Aim of the exercise: Would you return the listing that follows exactly, leaving its pictures behind?

Provided material:
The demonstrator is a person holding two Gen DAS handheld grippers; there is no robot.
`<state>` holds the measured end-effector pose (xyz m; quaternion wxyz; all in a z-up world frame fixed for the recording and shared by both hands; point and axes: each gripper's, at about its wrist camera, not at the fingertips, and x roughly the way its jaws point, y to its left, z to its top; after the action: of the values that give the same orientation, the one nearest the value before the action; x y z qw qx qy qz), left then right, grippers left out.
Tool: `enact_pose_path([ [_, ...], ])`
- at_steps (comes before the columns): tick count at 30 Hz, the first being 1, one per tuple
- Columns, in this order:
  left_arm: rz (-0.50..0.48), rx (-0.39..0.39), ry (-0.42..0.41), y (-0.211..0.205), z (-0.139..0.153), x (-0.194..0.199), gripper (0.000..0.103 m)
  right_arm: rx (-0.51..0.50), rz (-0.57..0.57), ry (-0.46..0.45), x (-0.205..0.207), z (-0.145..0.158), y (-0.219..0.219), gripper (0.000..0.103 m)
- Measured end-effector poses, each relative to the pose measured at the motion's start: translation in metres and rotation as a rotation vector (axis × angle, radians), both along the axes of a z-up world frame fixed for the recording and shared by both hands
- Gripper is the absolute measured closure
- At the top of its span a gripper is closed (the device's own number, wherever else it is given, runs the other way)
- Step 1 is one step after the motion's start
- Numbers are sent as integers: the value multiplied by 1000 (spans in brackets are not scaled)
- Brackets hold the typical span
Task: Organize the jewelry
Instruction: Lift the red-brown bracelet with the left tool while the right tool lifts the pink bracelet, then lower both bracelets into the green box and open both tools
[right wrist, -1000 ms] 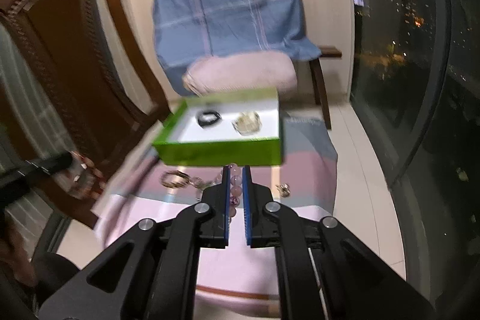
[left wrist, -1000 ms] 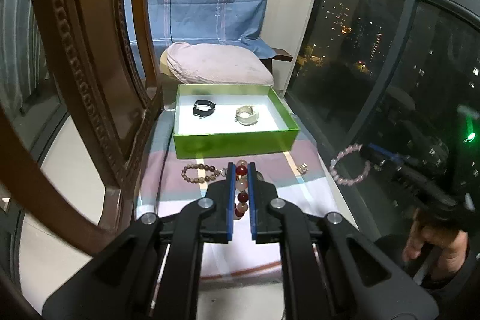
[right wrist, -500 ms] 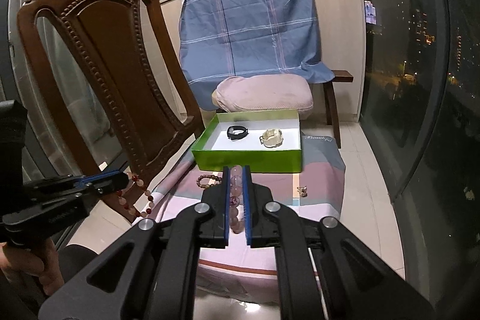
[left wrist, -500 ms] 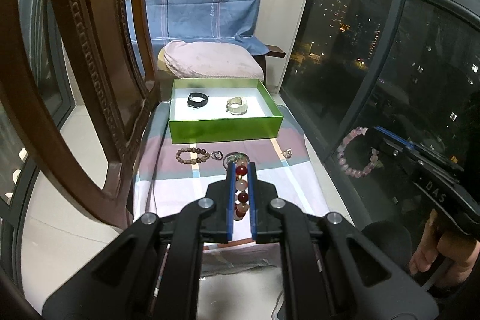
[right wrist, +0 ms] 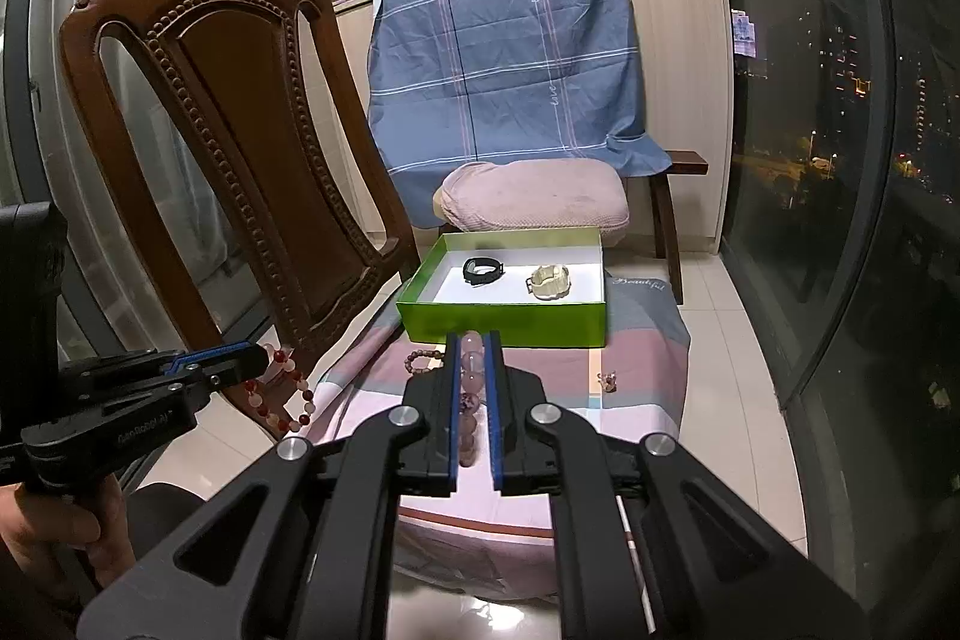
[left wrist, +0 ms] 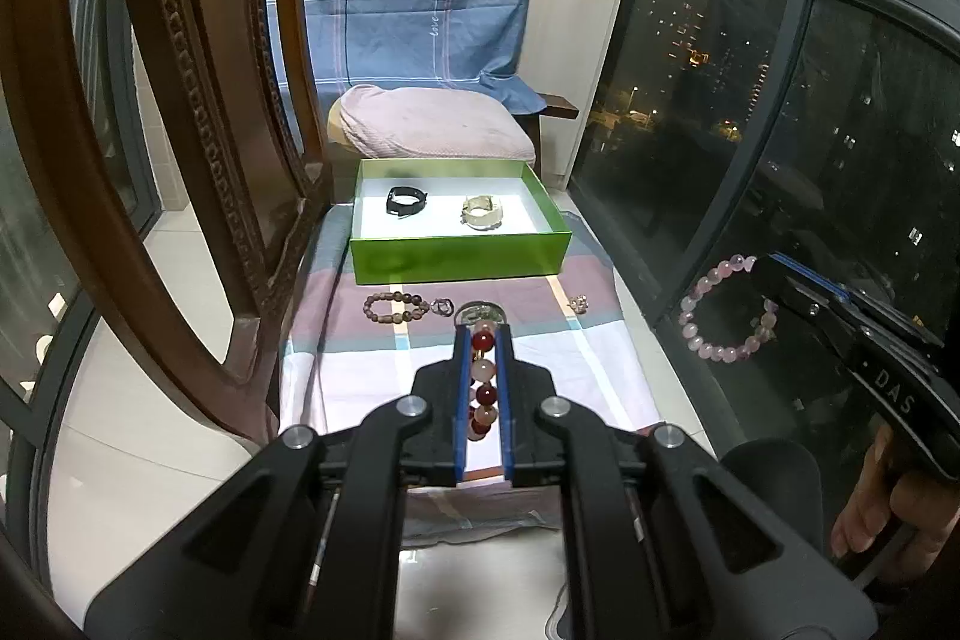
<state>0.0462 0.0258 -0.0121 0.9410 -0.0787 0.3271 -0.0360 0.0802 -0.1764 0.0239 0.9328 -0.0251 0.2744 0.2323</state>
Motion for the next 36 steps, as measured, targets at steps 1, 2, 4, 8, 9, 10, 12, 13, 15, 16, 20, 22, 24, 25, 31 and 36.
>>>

Solution to the exercise:
The demonstrator is a person holding two Gen DAS handheld grippers; there is no robot.
`<state>` holds the measured end-effector pose (xyz m; quaternion wxyz; all in a z-up world frame fixed for the recording and shared by both hands; point and axes: each gripper's, at about its wrist camera, not at the fingertips, and x roughly the way its jaws point, y to its left, z to its top; after the action: of the values that give the same orientation, the one nearest the value before the action; x y z qw qx qy qz), left then right, grippers left out.
Tool: `enact_pose_path([ [_, ...], ])`
- at_steps (comes before the columns): tick count at 30 Hz, the first being 1, one per tuple
- Columns, in this order:
  left_arm: rz (-0.50..0.48), rx (-0.39..0.39), ry (-0.42..0.41), y (-0.211..0.205), z (-0.139..0.153), x (-0.194..0.199), gripper (0.000..0.103 m)
  right_arm: rx (-0.51..0.50), rz (-0.57..0.57), ry (-0.46..0.45), x (-0.205..0.207), z (-0.145..0.158), y (-0.219..0.219), gripper (0.000..0.103 m)
- Measured end-effector poses, each relative to the pose measured at the motion's start: translation in metres and rotation as a rotation vector (axis × angle, radians), both along the axes of a z-up world frame fixed for the recording and shared by both hands
- Gripper is the absolute measured closure
- At the top of its span a gripper is closed (the device's own number, wherever else it is given, runs the other way)
- Step 1 is one step after the motion's start
- Numbers are sent as integers: the value multiplied by 1000 (spans in brackets are not scaled)
- Brackets hold the typical span
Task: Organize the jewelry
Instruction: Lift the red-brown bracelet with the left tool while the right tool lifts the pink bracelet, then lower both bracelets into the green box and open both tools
[right wrist, -1000 ms] 
[left wrist, -1000 ms] 
[right wrist, -500 ms] 
[left wrist, -500 ms] 
[right wrist, +0 ms] 
[left wrist, +0 ms] 
<state>0.0462 0.0258 -0.0121 0.9410 -0.0787 0.3271 -0.0360 0.0802 -0.1764 0.0239 0.9328 -0.0251 0.2744 0.2323</state>
Motion for the next 36 steps, as measured, targets at steps 1, 2, 4, 8, 9, 10, 12, 13, 15, 16, 20, 22, 24, 25, 31 and 36.
>>>

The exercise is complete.